▶ **HOW TO COMPLETE THIS TASK**
Restate the full set of records exactly, word for word.
=== EXERCISE MATERIALS ===
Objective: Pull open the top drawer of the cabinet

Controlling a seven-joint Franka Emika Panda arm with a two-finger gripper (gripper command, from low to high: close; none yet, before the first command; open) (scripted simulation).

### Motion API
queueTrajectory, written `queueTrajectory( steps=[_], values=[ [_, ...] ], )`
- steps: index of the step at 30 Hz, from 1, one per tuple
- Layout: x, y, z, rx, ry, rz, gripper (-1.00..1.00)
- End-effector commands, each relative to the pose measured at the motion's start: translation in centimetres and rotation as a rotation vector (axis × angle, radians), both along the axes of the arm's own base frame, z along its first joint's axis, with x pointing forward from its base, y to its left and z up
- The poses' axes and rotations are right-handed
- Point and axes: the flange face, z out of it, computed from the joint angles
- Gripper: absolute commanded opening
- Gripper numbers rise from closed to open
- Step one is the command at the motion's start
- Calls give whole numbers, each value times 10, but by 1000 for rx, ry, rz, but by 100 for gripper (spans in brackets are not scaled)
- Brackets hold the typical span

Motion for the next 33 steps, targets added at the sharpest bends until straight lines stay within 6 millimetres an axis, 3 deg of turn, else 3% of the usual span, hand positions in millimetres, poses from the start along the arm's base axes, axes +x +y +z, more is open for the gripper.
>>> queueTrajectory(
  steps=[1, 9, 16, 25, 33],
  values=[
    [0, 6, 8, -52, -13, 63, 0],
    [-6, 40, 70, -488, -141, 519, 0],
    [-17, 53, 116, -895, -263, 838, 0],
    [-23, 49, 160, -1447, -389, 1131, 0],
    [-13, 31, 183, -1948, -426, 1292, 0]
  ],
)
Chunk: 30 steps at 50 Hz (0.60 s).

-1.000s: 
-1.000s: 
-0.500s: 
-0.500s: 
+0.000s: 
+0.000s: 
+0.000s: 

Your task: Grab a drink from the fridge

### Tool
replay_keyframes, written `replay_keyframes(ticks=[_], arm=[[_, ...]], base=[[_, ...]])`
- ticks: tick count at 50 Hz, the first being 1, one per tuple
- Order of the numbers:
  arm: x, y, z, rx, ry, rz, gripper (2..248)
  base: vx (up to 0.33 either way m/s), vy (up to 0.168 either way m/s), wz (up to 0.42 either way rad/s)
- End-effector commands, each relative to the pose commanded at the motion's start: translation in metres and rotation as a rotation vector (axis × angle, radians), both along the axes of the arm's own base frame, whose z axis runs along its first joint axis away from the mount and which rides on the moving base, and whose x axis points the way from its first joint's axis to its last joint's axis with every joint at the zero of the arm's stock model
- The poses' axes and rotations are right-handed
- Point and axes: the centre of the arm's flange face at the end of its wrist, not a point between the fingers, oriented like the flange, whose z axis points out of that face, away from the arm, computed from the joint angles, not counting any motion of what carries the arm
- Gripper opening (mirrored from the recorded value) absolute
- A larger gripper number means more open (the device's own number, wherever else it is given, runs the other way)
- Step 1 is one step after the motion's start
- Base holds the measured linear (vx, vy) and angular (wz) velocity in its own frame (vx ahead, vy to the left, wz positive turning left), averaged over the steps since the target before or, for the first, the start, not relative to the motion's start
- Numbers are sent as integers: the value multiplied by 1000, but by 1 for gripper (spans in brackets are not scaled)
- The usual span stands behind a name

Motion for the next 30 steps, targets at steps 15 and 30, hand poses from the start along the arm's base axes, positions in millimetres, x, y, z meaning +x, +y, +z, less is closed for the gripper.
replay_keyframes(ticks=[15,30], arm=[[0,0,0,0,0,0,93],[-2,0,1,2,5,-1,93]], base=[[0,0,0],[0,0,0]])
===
▶ **ANSWER TO THE EXERCISE**
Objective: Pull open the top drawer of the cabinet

Controlling a seven-joint Franka Emika Panda arm with a two-finger gripper (gripper command, from low to high: close; none yet, before the first command; open) (scripted simulation).

### Motion API
queueTrajectory, written `queueTrajectory( steps=[_], values=[ [_, ...] ], )`
- steps: index of the step at 30 Hz, from 1, one per tuple
- Layout: x, y, z, rx, ry, rz, gripper (-1.00..1.00)
- End-effector commands, each relative to the pose measured at the motion's start: translation in centimetres and rotation as a rotation vector (axis × angle, radians), both along the axes of the arm's own base frame, z along its first joint's axis, with x pointing forward from its base, y to its left and z up
- The poses' axes and rotations are right-handed
- Point and axes: the flange face, z out of it, computed from the joint angles
- Gripper: absolute commanded opening
- Gripper numbers rise from closed to open
- Step one is the command at the motion's start
- Calls give whole numbers, each value times 10, but by 1000 for rx, ry, rz, but by 100 for gripper (spans in brackets are not scaled)
- Brackets hold the typical span

Motion for the next 33 steps, targets added at the sharpest bends until straight lines stay within 6 millimetres an axis, 3 deg of turn, else 3% of the usual span, hand positions in millimetres, poses from the start along the arm's base axes, axes +x +y +z, more is open for the gripper.
>>> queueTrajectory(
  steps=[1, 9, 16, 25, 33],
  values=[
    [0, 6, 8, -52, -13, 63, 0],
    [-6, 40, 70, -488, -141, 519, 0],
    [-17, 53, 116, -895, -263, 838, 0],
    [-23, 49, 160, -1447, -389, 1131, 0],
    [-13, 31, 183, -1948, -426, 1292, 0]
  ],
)
Chunk: 30 steps at 50 Hz (0.60 s).

-1.000s: 
-1.000s: 
-0.500s: 
-0.500s: 
+0.000s: 
+0.000s: 
+0.000s: 

Your task: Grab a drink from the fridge

### Tool
replay_keyframes, written `replay_keyframes(ticks=[_], arm=[[_, ...]], base=[[_, ...]])`
- ticks: tick count at 50 Hz, the first being 1, one per tuple
- Order of the numbers:
  arm: x, y, z, rx, ry, rz, gripper (2..248)
  base: vx (up to 0.33 either way m/s), vy (up to 0.168 either way m/s), wz (up to 0.42 either way rad/s)
- End-effector commands, each relative to the pose commanded at the motion's start: translation in metres and rotation as a rotation vector (axis × angle, radians), both along the axes of the arm's own base frame, whose z axis runs along its first joint axis away from the mount and which rides on the moving base, and whose x axis points the way from its first joint's axis to its last joint's axis with every joint at the zero of the arm's stock model
- The poses' axes and rotations are right-handed
- Point and axes: the centre of the arm's flange face at the end of its wrist, not a point between the fingers, oriented like the flange, whose z axis points out of that face, away from the arm, computed from the joint angles, not counting any motion of what carries the arm
- Gripper opening (mirrored from the recorded value) absolute
- A larger gripper number means more open (the device's own number, wherever else it is given, runs the other way)
- Step 1 is one step after the motion's start
- Base holds the measured linear (vx, vy) and angular (wz) velocity in its own frame (vx ahead, vy to the left, wz positive turning left), averaged over the steps since the target before or, for the first, the start, not relative to the motion's start
- Numbers are sent as integers: the value multiplied by 1000, but by 1 for gripper (spans in brackets are not scaled)
- The usual span stands behind a name

Motion for the next 30 steps, targets at steps 15 and 30, hand poses from the start along the arm's base axes, positions in millimetres, x, y, z meaning +x, +y, +z, less is closed for the gripper.
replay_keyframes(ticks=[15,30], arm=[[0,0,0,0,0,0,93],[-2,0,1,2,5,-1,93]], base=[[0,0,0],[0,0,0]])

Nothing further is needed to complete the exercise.